Would you please repeat, word for word, only the lines from the one holding "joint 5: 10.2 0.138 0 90" through the one holding "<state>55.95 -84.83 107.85" in the material below, without the pictures?

*** Information ***

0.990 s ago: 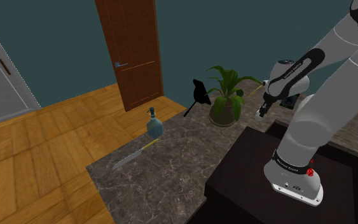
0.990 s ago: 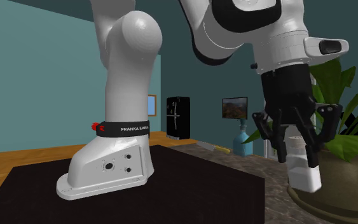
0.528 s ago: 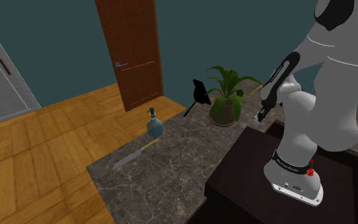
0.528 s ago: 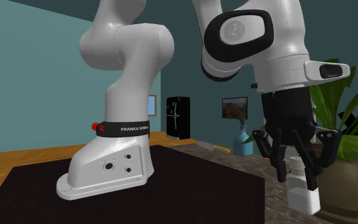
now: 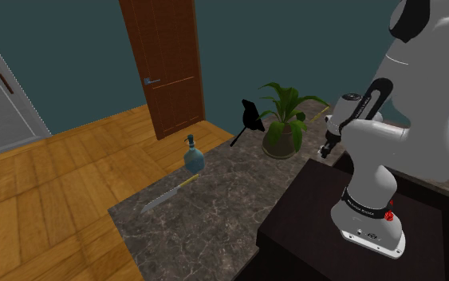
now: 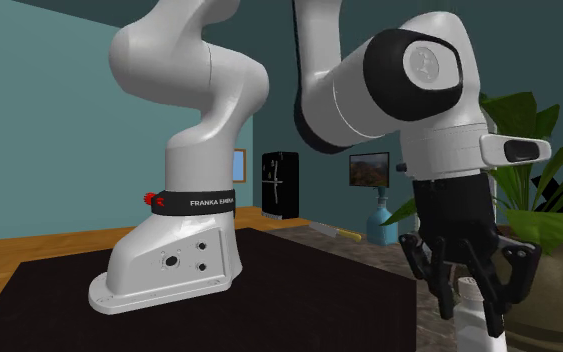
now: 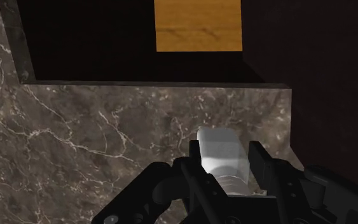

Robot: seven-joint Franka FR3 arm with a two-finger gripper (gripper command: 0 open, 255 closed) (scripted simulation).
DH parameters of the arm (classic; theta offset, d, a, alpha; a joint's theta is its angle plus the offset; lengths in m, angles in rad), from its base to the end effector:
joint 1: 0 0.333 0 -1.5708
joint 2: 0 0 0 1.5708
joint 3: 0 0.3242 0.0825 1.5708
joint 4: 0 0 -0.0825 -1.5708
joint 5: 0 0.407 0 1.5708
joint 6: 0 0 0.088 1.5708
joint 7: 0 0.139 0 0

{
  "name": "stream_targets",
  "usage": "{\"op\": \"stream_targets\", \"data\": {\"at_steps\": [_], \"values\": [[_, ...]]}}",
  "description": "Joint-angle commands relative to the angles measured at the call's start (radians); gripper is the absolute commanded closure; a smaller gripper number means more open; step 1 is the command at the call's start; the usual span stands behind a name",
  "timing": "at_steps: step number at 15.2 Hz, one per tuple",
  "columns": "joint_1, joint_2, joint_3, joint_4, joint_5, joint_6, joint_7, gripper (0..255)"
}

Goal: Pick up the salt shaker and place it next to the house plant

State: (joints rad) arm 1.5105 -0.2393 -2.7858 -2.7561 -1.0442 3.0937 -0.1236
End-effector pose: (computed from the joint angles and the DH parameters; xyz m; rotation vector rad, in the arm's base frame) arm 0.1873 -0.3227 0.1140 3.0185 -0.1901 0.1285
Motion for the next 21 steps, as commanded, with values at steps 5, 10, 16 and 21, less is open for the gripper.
{"op": "stream_targets", "data": {"at_steps": [5,10,16,21], "values": [[0.075,-0.141,-0.115,0.122,-0.451,0.004,0.401,255],[0.073,-0.179,-0.115,0.154,-0.551,-0.003,0.494,255],[0.073,-0.179,-0.115,0.154,-0.551,-0.003,0.494,0],[0.06,-0.123,-0.101,0.104,-0.419,0.003,0.369,0]]}}
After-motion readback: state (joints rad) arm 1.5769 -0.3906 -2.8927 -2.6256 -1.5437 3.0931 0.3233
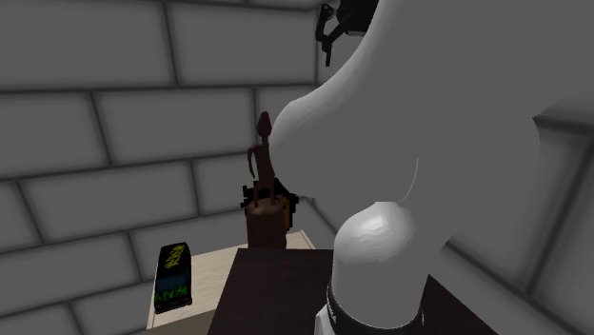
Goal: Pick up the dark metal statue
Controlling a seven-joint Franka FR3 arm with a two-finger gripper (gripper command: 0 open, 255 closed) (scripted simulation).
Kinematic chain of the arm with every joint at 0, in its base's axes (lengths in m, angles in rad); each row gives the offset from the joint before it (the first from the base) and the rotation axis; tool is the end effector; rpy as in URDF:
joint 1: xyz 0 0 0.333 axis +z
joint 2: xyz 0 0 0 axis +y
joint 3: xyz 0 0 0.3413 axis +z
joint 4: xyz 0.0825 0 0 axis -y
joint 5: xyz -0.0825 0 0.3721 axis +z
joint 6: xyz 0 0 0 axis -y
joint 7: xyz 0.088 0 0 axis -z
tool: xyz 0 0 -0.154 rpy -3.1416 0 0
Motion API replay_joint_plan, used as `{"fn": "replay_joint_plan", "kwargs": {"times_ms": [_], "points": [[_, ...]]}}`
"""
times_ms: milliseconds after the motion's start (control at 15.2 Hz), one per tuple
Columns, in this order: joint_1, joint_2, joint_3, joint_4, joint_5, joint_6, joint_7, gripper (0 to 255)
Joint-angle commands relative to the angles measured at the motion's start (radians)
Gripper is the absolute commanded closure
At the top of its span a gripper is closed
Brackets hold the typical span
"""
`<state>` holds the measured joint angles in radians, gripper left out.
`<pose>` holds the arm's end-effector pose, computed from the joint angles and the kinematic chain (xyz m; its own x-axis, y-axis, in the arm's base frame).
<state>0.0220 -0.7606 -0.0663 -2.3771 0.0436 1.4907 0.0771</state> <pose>0.2680 -0.0094 0.5387 0.9868 -0.0932 -0.1327 -0.1043 -0.9914 -0.0791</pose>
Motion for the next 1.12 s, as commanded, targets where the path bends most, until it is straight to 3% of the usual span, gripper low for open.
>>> {"fn": "replay_joint_plan", "kwargs": {"times_ms": [0, 528, 792, 1056], "points": [[0.000, 0.000, 0.000, 0.000, 0.000, 0.000, 0.000, 0], [-0.001, -0.064, 0.318, -0.161, 0.077, 0.204, 0.414, 0], [-0.020, -0.006, 0.494, -0.178, 0.097, 0.310, 0.630, 0], [-0.078, 0.107, 0.682, -0.150, 0.077, 0.408, 0.861, 0]]}}
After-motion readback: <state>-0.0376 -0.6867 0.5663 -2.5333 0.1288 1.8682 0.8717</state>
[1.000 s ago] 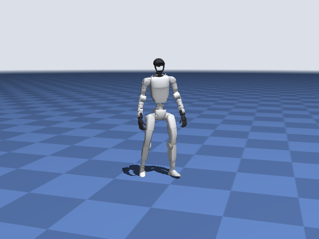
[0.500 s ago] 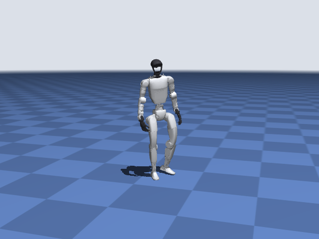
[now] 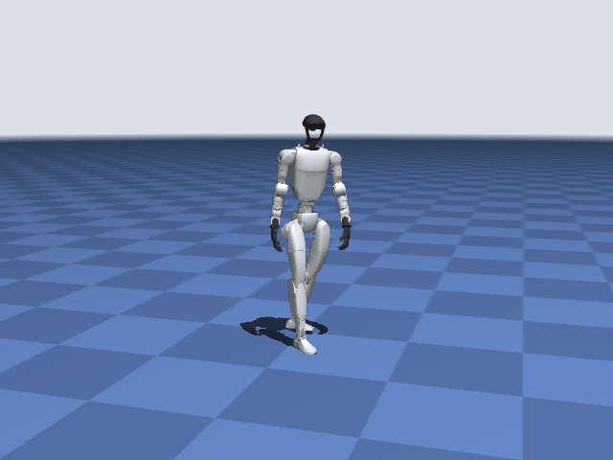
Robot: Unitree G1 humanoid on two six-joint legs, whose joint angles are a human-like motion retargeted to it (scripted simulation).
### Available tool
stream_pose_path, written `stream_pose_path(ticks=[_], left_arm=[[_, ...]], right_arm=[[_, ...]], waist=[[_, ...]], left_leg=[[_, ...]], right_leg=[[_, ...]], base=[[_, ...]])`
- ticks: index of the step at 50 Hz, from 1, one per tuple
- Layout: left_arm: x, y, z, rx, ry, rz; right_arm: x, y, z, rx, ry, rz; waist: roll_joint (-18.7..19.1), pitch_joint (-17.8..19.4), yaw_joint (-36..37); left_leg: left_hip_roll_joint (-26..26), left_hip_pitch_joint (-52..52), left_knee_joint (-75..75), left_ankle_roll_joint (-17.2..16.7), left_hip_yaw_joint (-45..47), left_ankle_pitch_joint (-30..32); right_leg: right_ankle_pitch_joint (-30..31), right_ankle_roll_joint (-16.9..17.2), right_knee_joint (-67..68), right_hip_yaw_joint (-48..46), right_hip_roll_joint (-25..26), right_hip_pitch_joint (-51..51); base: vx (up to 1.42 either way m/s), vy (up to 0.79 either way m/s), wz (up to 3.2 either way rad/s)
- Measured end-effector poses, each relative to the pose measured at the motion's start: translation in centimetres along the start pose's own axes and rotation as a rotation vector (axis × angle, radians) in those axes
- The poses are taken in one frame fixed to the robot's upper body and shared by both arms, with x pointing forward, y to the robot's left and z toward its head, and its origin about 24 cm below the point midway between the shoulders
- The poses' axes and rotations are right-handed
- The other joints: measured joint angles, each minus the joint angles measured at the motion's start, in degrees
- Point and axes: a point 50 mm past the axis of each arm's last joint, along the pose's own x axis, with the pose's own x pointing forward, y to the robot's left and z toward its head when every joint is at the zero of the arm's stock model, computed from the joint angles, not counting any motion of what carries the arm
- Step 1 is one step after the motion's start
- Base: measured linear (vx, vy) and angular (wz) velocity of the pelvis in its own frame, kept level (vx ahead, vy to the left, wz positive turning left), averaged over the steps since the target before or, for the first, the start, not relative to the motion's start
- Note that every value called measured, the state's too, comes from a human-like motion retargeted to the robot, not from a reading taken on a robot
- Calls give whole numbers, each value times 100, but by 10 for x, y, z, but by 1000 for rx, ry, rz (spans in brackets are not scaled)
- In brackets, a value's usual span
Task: Kungfu
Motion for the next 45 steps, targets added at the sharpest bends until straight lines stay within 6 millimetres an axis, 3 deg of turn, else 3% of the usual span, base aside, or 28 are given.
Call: stream_pose_path(ticks=[3,8,15,18,20,25,32,35,40,42,45], left_arm=[[-8,-15,-29,-84,95,23],[-29,-52,-78,-340,292,4],[-85,-130,-141,-647,700,-14],[-102,-151,-152,-760,788,2],[-109,-158,-155,-793,811,2],[-112,-147,-163,-692,809,-6],[-73,-99,-137,-514,629,5],[-51,-76,-113,-462,520,-6],[-26,-46,-75,-422,346,6],[-21,-34,-66,-385,315,-10],[-16,-26,-56,-293,306,-52]], right_arm=[[-1,-4,-2,-73,21,-20],[-2,-9,-7,-112,57,-49],[-9,-8,-43,-7,171,-84],[-10,-8,-47,13,178,-78],[-10,-7,-48,15,174,-70],[-12,-1,-57,-3,196,-43],[-8,-3,-43,-123,165,-32],[-4,-1,-27,-171,129,-34],[2,4,7,-252,23,-55],[3,6,14,-276,-10,-61],[3,3,15,-282,-19,-84]], waist=[[171,-30,34],[307,-62,150],[260,-604,756],[201,-632,739],[157,-585,670],[-10,-703,888],[-27,-684,746],[-16,-601,652],[168,-365,380],[286,-343,302],[296,-299,168]], left_leg=[[103,-267,27,101,211,28],[258,-547,153,165,636,11],[322,-652,74,140,1258,14],[244,-606,48,166,1458,26],[227,-547,58,169,1489,33],[226,-566,97,132,1590,93],[278,-749,188,174,1510,167],[330,-846,191,194,1552,194],[611,-916,187,149,1731,252],[795,-945,181,65,1852,291],[676,-775,123,72,1847,253]], right_leg=[[-516,-497,343,-630,-47,138],[-909,-854,967,-674,43,519],[-1286,-766,1227,-365,118,1095],[-1529,-540,905,-927,-38,1497],[-1638,-695,581,-1083,28,1695],[-1539,-1001,158,-862,113,1775],[-1621,-912,211,-1019,96,1708],[-1576,-605,637,-1034,22,1417],[-1032,344,1514,-799,93,799],[-1063,344,1664,-634,227,595],[-1241,189,1641,-741,-229,651]], base=[[-30,19,-74],[-29,11,-84],[-6,-7,-115],[-13,-8,-69],[-15,-12,-40],[-6,-14,-38],[-7,-6,25],[-14,-4,9],[-12,-5,-17],[-3,-5,-16],[10,0,21]])
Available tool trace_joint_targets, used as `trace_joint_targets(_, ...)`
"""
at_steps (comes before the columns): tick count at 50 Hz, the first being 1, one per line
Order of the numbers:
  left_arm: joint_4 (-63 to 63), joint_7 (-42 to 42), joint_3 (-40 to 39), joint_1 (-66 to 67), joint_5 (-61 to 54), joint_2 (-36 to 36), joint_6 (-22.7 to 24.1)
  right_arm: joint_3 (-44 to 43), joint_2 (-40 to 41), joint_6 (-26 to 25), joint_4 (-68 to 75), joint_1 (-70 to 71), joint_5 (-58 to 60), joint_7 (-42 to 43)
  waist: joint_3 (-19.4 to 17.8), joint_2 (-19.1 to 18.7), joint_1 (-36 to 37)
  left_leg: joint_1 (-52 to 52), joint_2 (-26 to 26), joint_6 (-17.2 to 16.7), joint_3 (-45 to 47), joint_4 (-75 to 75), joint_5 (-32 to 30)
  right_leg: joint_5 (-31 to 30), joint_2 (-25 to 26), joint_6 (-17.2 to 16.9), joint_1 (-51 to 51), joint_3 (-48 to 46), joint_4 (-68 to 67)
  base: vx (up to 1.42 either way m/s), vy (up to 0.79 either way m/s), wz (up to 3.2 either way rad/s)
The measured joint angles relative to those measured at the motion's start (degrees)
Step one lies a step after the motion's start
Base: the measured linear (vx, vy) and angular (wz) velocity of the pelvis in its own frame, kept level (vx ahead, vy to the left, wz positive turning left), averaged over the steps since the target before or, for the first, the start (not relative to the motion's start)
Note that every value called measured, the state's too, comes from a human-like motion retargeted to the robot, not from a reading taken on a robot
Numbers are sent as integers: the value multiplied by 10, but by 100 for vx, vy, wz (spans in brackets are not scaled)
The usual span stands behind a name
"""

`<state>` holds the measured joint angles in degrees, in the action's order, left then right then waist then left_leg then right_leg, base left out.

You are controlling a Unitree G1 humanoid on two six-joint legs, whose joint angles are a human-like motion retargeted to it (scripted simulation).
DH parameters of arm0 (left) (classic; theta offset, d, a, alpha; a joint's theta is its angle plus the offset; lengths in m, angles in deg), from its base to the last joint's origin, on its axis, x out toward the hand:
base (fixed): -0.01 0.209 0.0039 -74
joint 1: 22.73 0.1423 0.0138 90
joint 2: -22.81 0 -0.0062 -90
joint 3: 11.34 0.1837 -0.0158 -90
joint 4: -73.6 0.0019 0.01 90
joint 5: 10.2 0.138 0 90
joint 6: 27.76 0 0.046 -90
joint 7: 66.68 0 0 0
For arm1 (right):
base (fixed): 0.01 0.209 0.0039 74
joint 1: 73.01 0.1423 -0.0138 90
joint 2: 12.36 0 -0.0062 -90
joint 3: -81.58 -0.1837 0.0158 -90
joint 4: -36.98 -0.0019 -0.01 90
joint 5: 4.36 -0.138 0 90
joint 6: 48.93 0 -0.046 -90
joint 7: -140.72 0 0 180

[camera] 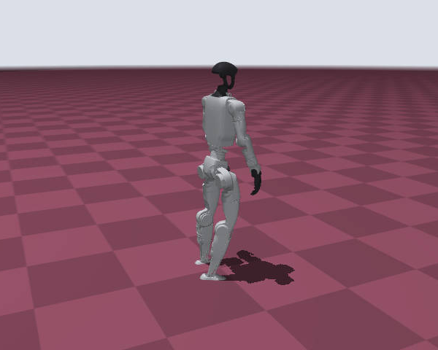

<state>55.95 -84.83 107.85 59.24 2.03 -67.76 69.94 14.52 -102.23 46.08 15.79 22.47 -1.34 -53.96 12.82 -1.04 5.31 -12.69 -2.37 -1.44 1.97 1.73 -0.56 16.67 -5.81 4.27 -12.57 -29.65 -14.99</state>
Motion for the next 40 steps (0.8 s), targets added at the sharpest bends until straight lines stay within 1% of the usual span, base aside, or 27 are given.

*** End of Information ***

> Problem solution
joint 5: 10.2 0.138 0 90
joint 6: 27.76 0 0.046 -90
joint 7: 66.68 0 0 0
For arm1 (right):
base (fixed): 0.01 0.209 0.0039 74
joint 1: 73.01 0.1423 -0.0138 90
joint 2: 12.36 0 -0.0062 -90
joint 3: -81.58 -0.1837 0.0158 -90
joint 4: -36.98 -0.0019 -0.01 90
joint 5: 4.36 -0.138 0 90
joint 6: 48.93 0 -0.046 -90
joint 7: -140.72 0 0 180

[camera] 

<state>55.95 -84.83 107.85 59.24 2.03 -67.76 69.94 14.52 -102.23 46.08 15.79 22.47 -1.34 -53.96 12.82 -1.04 5.31 -12.69 -2.37 -1.44 1.97 1.73 -0.56 16.67 -5.81 4.27 -12.57 -29.65 -14.99</state>

Nothing more remains in this exercise.